Yoshio Aramaki‘s 神聖代 (The Sacred Era) was published by the University of Minnesota Press, his first book in English. It does not seem to have got much publicity but that is a pity. This is perhaps because he is seen more as a science fiction writer but this one is less sci-fi than his later ones though it is set on a planet that is not Earth but resembles Earth in many ways and deals with the highly topical subject of climate change. I know someone who should perhaps read it but he won’t. Sad!
I could go through all of the books I read, as all of them are worthwhile. Indeed, there was only one bad book – Angus Robertson‘s An t-Ogha Mór: No, Am Fear-Sgeòil air Uilinn (The Ogha Mor) – and it was interesting as the first novel published in Scots Gaelic to be translated into English and the only the second novel written in Scots Gaelic.
On the technical side, I moved both the main site and blog from http to https. This is seemingly becoming more and more important as this article shows. However, apart from favour in the eyes of Google, I cannot think that readers are going to be any safer from blogs they know and trust but it does, I suppose, make you feel safer for a blog or site you do not know. When checking links, I found that a significant number of other sites have moved to https. In practical terms, it makes no difference in accessing sites. If you type in http://www.themodernnovel.org, you will be automatically and immediately forwarded to https://www.themodernnovel.org.
Next year I am looking forward to new books by Hamid Ismailov, Eugene Vodolazkin and Sara Stridsberg though I have no doubt that there will be new authors I will discover whom I shall enjoy as much. I do know that many of the most interesting translations I read will be published by small, independent presses. Long may they survive and continue to give us first-class books to read.
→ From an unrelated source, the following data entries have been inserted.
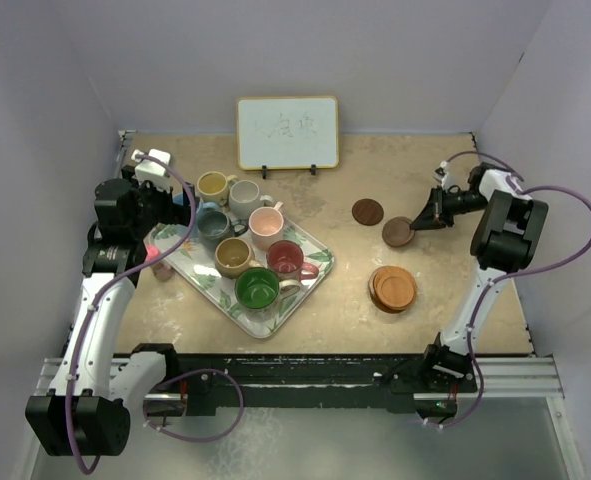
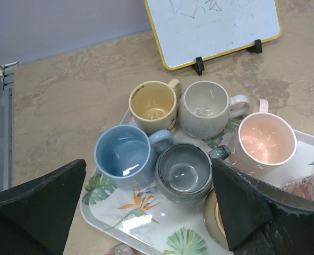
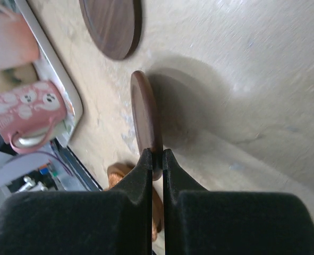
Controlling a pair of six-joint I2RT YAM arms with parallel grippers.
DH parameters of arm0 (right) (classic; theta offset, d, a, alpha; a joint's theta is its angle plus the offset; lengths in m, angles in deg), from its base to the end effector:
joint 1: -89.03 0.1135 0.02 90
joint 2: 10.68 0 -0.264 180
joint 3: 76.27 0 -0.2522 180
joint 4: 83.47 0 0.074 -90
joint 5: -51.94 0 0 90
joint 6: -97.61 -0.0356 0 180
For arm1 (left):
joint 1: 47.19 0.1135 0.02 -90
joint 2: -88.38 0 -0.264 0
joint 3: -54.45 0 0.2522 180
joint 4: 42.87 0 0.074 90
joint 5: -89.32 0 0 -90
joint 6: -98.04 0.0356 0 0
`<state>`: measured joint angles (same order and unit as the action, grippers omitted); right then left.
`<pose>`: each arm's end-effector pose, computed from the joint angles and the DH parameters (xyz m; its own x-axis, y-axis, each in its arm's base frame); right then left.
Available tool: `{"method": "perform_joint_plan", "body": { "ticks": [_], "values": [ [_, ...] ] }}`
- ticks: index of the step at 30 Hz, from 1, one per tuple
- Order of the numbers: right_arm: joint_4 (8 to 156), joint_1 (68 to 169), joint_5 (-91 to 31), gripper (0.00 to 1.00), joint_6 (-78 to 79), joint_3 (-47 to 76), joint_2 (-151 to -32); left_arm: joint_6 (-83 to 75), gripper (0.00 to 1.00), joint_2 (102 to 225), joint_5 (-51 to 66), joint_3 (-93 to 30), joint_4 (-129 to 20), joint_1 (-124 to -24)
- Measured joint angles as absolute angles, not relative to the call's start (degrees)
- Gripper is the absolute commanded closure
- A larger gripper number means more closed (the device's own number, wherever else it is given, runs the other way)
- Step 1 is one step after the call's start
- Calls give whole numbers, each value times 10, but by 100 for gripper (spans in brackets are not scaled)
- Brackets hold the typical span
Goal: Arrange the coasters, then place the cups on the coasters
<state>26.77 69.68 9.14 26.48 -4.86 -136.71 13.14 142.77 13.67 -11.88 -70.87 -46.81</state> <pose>0.4056 -0.1147 0.1533 -0.9536 0.1020 -0.2832 -0.1238 0.7249 0.6777 0.2173 -0.0074 0.3503 -0.2549 0.0844 -0.9633 0.2554 0.9667 0.0171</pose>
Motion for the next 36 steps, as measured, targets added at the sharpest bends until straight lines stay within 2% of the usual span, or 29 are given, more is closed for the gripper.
{"method": "perform_joint_plan", "body": {
  "ticks": [9,22,25,28,31,33,36],
  "values": [
    [361,698,108,100,121,-122,-1439,132,2,1430,137,-119,-709,-468],
    [417,706,96,100,51,-251,-1517,132,2,1447,137,-119,-710,-460],
    [420,711,92,89,45,-272,-1531,132,2,1454,137,-119,-709,-460],
    [422,715,83,72,45,-285,-1539,132,2,1460,137,-119,-709,-459],
    [423,717,69,60,46,-288,-1538,132,2,1462,137,-119,-709,-457],
    [425,719,62,47,46,-288,-1533,132,2,1462,137,-119,-708,-457],
    [430,719,48,40,51,-277,-1513,132,2,1463,137,-119,-708,-457]
  ]
}}
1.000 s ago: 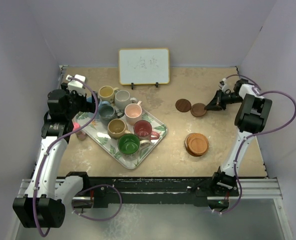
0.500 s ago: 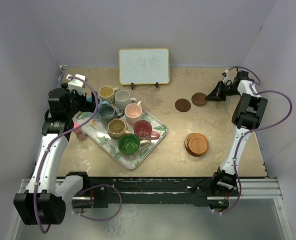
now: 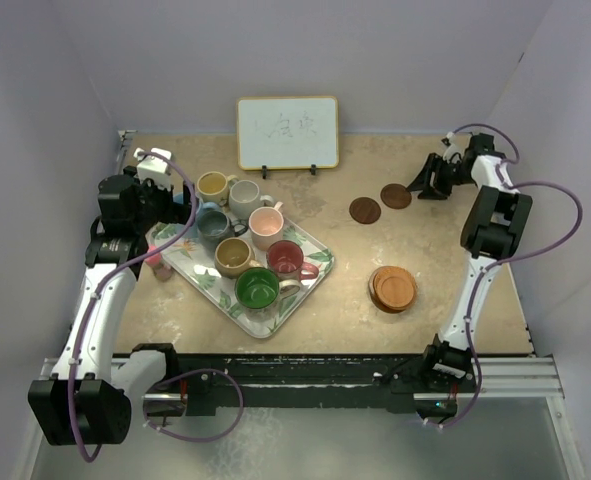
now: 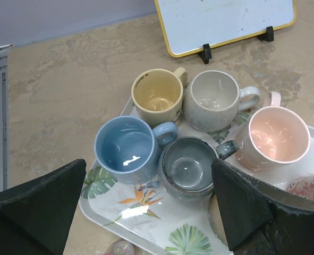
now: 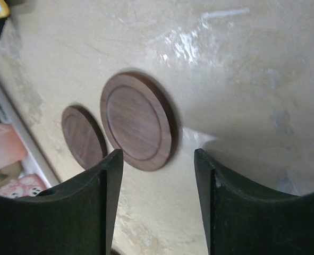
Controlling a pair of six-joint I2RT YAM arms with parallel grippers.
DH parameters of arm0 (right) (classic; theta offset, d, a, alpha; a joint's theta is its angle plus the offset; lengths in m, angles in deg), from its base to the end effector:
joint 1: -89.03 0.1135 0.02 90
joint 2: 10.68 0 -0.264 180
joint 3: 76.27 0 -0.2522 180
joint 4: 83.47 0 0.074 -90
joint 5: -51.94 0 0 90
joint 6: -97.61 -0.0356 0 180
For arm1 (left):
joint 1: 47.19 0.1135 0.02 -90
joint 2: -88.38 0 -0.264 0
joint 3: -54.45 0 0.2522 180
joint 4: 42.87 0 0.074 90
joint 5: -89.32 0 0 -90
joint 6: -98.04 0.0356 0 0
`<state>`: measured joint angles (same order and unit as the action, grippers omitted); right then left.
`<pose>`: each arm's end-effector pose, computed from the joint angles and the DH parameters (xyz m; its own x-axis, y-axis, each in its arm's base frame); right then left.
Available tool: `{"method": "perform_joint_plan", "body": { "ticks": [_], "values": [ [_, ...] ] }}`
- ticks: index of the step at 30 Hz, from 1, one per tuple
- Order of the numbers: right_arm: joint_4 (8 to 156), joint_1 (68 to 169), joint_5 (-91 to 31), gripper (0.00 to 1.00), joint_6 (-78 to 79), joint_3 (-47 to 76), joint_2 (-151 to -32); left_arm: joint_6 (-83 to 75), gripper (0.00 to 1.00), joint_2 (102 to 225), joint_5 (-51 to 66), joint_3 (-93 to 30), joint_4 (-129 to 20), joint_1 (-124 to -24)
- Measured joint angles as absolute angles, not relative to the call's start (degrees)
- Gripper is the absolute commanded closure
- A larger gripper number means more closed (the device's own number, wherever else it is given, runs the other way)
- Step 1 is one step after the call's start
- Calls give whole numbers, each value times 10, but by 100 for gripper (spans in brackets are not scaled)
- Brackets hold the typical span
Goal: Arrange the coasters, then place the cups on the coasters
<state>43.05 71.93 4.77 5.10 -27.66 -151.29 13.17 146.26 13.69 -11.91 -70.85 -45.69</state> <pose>0.5031 -0.1294 0.1517 -0.8521 0.2958 -0.4318 -0.0451 0.7804 0.6236 0.2315 -0.0028 0.3381 -0.3137 0.0784 -0.9463 0.2375 0.9714 0.0018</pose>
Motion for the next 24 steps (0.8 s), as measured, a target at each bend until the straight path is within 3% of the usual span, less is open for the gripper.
{"method": "perform_joint_plan", "body": {
  "ticks": [7,14,24],
  "values": [
    [444,721,-17,36,105,-143,-1392,132,1,1461,137,-119,-709,-457],
    [445,768,-78,38,197,7,-1246,132,2,1450,137,-119,-710,-457],
    [453,883,-156,36,255,81,-1219,131,2,1448,137,-119,-709,-457]
  ]
}}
I also joined Twitter which I have enjoyed more than I expected, with lots of interesting info about new books and authors and publishers, not to mention photos of people’s breakfasts and unseemly and highly critical remarks about the President of the United States. It is interesting to me to note that the most active and most interesting publishers on Twitter are the small ones. The larger publishers do tweet but they are not so interesting. I have felt tempted to add the latest Trump jokes but have resisted so far.
I must close with thanks to my fellow bloggers. You can see the links to many of them on the right and up a bit. As always, I have learned a lot from them. They have read many interesting books, some I have read, many I have not. While I may not always agree with them – which is good – I have enjoyed their points of view, their pointing me to interesting books and authors and, of course, their lively interest in fine literature.
A Happy 2018 to all of you and your families and read lots of books. There are some really first-class ones that have come out recently and are coming out next year.